WHAT YOU ARE ASKED TO DO:
Your answer should contain only the lines from the top of the data below down through the one with "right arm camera", transcribed exactly and without pictures; please include nothing more.

BEGIN

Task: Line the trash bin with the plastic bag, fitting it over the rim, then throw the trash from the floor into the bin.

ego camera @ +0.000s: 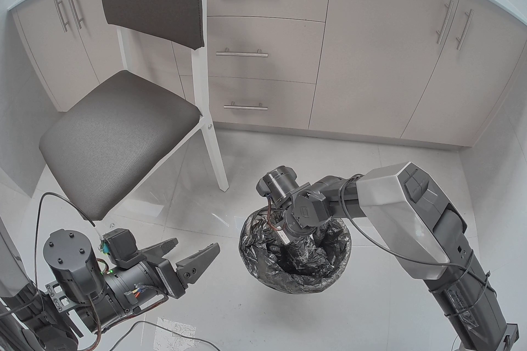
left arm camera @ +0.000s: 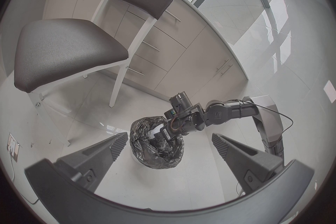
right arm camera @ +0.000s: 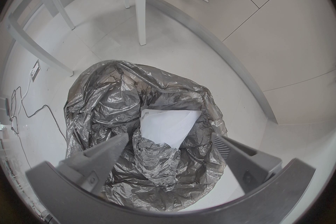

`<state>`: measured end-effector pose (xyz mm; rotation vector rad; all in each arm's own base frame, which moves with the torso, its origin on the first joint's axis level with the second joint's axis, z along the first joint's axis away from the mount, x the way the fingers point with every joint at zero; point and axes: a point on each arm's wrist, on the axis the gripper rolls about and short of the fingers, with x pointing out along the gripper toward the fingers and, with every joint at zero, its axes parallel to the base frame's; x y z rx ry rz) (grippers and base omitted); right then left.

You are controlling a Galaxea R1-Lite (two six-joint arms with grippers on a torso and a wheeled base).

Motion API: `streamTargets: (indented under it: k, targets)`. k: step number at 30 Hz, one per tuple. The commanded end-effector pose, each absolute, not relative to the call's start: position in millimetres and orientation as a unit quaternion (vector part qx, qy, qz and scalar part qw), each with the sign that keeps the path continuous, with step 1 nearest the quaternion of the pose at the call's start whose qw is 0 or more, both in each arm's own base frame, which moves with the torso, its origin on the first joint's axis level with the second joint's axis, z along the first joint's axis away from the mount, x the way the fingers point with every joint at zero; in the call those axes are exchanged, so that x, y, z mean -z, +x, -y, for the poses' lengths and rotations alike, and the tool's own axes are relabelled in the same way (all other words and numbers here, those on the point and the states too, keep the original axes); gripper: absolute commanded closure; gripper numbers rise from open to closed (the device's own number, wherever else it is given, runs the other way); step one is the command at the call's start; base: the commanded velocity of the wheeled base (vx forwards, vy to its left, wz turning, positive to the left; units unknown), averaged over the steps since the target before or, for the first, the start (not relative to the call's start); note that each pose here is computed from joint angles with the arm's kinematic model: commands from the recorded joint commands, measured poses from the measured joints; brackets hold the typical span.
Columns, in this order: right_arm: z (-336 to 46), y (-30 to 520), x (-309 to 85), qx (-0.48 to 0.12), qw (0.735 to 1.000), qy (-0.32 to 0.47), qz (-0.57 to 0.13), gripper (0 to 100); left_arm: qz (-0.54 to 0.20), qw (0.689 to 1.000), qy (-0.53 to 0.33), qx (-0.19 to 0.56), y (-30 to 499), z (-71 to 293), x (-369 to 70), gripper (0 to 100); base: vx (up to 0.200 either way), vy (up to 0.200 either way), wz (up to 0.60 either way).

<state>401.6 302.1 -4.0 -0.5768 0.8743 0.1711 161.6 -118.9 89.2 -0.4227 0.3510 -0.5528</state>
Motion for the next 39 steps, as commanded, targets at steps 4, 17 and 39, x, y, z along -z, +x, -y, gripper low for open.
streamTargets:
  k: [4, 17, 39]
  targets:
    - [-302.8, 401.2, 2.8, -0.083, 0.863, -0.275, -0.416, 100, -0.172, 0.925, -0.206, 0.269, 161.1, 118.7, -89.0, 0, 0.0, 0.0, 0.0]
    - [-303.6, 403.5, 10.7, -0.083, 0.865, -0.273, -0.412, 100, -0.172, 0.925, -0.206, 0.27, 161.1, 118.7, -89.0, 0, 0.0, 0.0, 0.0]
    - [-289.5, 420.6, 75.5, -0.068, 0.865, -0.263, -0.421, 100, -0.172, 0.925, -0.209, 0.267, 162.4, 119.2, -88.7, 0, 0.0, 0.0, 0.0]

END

EXERCISE RESULT:
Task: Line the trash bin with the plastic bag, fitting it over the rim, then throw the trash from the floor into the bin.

ego camera @ +0.000s: 
left arm camera @ +0.000s: 
right arm camera @ +0.000s: 

With this, the exercise is complete.